■ **Required action**
Write out each line from the data below that includes the word "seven".

━━━ Provided entries ━━━

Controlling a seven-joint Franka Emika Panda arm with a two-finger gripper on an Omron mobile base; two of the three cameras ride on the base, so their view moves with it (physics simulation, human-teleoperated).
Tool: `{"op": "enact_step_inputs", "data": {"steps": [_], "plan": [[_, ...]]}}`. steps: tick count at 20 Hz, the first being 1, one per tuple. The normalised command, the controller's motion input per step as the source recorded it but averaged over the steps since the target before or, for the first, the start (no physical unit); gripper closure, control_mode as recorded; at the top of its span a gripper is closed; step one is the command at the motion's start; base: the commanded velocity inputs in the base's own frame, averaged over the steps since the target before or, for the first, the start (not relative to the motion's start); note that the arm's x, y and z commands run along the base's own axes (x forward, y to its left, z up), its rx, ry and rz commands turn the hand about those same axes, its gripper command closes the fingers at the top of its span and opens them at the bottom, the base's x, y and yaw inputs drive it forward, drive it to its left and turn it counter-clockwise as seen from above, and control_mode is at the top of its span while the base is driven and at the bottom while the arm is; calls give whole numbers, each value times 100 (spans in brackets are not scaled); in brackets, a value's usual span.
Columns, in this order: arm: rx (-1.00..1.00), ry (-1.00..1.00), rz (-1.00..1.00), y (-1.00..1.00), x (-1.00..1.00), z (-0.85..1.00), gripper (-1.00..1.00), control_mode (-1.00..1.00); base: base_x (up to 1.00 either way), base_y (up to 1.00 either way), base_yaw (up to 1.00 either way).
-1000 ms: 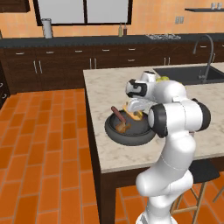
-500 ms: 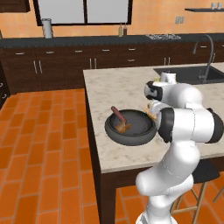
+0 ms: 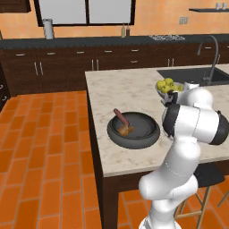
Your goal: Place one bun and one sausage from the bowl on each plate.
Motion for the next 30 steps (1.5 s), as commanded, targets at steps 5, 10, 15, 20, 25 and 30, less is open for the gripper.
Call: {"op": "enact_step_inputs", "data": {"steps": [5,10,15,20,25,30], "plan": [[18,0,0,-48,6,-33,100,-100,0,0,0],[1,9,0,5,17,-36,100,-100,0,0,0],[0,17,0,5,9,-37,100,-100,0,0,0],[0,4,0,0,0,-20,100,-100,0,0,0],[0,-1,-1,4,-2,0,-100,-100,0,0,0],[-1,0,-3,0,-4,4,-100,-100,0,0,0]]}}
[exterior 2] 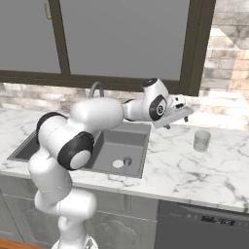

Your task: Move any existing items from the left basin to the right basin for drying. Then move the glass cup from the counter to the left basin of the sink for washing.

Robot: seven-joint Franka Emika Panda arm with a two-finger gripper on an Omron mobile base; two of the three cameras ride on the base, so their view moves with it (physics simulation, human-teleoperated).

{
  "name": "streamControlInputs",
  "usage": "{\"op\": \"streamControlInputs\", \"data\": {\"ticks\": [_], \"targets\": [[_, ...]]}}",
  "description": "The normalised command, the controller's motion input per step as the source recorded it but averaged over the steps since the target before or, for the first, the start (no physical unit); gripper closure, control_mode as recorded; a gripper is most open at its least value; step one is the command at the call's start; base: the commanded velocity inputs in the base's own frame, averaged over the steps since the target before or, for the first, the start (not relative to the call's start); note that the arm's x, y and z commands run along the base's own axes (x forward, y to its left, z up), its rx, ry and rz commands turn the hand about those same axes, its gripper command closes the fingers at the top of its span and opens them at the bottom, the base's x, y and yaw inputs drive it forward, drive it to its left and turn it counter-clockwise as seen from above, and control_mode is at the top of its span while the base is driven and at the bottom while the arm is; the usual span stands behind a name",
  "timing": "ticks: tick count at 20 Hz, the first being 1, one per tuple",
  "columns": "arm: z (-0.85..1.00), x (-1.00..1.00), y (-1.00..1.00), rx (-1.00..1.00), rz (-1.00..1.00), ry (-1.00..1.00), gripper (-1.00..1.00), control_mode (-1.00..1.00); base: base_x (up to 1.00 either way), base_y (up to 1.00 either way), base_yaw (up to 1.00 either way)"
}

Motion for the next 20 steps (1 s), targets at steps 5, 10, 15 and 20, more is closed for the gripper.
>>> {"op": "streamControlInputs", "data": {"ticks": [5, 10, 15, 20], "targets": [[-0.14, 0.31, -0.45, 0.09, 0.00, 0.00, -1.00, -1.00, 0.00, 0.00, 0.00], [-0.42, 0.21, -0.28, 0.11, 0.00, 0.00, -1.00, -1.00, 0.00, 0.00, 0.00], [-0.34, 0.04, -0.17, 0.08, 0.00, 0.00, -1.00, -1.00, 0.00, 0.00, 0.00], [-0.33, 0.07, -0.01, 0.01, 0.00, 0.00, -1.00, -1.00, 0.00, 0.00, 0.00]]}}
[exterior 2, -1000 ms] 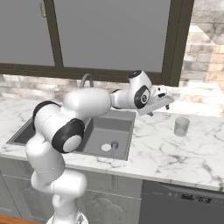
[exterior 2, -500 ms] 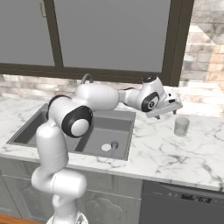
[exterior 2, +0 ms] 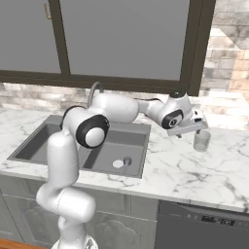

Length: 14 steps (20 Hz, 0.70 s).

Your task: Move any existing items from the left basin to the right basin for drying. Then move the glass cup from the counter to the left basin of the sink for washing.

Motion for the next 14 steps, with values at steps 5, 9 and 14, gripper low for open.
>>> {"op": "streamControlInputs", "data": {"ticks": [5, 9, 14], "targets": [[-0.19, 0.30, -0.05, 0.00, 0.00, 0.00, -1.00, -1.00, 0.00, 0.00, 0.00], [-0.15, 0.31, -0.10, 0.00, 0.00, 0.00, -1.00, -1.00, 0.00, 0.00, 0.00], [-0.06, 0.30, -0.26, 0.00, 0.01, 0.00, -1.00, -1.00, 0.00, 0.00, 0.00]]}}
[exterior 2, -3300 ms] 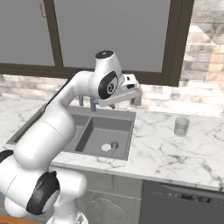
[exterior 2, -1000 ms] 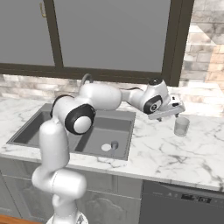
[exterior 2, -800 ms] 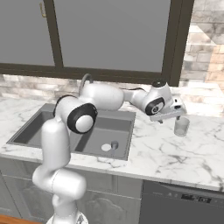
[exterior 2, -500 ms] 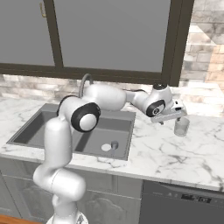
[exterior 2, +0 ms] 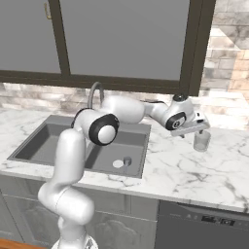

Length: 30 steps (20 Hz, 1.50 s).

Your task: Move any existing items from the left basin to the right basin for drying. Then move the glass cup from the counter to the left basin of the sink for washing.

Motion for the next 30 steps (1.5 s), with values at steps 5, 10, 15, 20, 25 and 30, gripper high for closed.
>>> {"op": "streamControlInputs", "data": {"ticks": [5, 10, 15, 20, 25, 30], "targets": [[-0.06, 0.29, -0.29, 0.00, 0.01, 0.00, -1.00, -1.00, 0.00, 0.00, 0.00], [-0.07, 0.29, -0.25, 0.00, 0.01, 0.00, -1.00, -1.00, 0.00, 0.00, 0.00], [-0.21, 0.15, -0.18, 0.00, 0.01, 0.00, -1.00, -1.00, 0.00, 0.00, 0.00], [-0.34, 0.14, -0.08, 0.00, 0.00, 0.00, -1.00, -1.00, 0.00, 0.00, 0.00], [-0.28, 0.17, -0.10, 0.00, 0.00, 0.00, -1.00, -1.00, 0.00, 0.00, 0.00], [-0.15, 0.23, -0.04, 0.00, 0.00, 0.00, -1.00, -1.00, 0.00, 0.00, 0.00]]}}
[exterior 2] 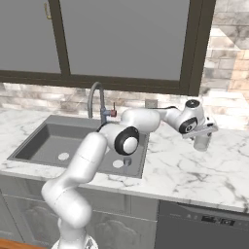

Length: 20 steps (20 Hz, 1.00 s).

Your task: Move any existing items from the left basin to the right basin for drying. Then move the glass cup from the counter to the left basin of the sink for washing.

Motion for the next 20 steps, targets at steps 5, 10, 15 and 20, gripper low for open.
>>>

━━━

■ **Answer**
Controlling a seven-joint Franka Emika Panda arm with a two-finger gripper on an Omron mobile base; two of the three cameras ride on the base, so their view moves with it (physics simulation, human-teleoperated).
Robot: seven-joint Franka Emika Panda arm with a two-finger gripper on an Omron mobile base; two of the three cameras ride on the base, so their view moves with it (physics simulation, human-teleoperated).

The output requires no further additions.